Australian property law, or property law in Australia, is the system of laws regulating and prioritising the Property law rights, interests and responsibilities of individuals in relation to "things". These things are a form of "property" or "right" to possession or ownership of an object. The law orders or prioritises rights and classifies property as either real and tangible, such as land, or intangible, such as the right of an author to their literary works or personal but tangible, such as a book or a pencil. The scope of what constitutes a thing capable of being classified as property and when an individual or body corporate gains priority of interest over a thing has in legal scholarship been heavily debated on a philosophical level.

Land law

Land is the predominant focus of Western property law, particularly Australian property law. Legal developments in this field outweigh the development of other forms of property law, this is primarily due to the high value of land in comparison to other forms of property, such as chattels.

Each state in Australia has a different regime for the regulation and bureaucratisation of land. It is a largely statute-based area of the law but can still be influenced by the common law and principles that originate from Australia's history as a colony of the United Kingdom, where land and estate law developed through the ambit of feudalism.

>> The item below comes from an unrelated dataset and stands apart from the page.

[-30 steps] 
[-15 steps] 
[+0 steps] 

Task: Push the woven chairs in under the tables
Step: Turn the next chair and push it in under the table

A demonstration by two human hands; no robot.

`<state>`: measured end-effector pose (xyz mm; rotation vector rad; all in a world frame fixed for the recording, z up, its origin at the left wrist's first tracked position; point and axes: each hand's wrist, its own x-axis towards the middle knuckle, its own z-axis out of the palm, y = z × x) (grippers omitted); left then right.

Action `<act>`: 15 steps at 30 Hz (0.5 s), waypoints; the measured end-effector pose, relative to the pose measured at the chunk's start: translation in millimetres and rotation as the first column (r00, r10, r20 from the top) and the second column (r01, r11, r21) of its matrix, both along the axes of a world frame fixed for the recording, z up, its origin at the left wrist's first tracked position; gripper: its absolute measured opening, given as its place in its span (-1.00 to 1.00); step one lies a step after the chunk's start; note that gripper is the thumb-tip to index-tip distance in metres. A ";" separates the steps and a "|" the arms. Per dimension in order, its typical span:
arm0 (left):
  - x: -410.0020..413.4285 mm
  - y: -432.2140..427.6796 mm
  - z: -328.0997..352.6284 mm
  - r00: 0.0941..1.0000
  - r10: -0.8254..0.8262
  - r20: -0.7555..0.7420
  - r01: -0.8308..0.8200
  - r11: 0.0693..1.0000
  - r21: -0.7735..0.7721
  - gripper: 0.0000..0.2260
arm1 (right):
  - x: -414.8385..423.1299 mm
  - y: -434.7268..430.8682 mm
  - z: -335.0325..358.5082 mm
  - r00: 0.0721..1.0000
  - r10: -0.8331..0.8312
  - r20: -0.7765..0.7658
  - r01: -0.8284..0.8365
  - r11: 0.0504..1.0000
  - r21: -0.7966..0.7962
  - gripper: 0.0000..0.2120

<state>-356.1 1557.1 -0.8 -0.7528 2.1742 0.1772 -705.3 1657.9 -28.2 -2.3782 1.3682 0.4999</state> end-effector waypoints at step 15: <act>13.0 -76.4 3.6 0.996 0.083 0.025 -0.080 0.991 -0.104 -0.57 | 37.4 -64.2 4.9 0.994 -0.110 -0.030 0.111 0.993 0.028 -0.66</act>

Property law is enabling in that it creates a system for evidencing, recognising and transferring title to land, facilitating its use as an economic instrument. Other legal instruments in property law that facilitate the private and commercial dealing of land include the mortgage, lease, covenant and easement.

All Australian colonies (now states and territories) adopted the Torrens system of land registration of title between 1857 and 1875. The Torrens title system was introduced first in South Australia by Sir Robert Richard Torrens, the Registrar-General of Deeds, through the Real Property Act 1858. Victoria adopted the system with the Real Property Act 1862, and New South Wales with the commencement of the Real Property Act 1862 on 1 January 1863.

In Australia most land is held under the Torrens Title system, although remnants of the old system of land title still remain. All land in the Australian Capital Territory is leasehold (effectively Torrens freehold), while and much of the Northern Territory is held under Crown lease. Native Title is recognised as a separate form of ownership. Some land remains as Crown Land (i.e. in Australia, public land).

In accordance with the principles of the Torrens system, each state maintains a land titles register of land in the state that has been registered under the system, which also shows the proprietor (owner) of the land. This system was devised to reduce the amount of fraud relating to land due to falsification of title deeds. It does so with "ownership" of the land being confirmed only upon registration of the property. That is, "it is not a system of registration of title but a system of title by registration". This gives a purchaser "greater assurance, indeed certainty, of title".  The principle of "indefeasibility" of title - where a right has been entered on the register, it cannot be defeated by later rights except in certain circumstances - further protects the Torrens title holder.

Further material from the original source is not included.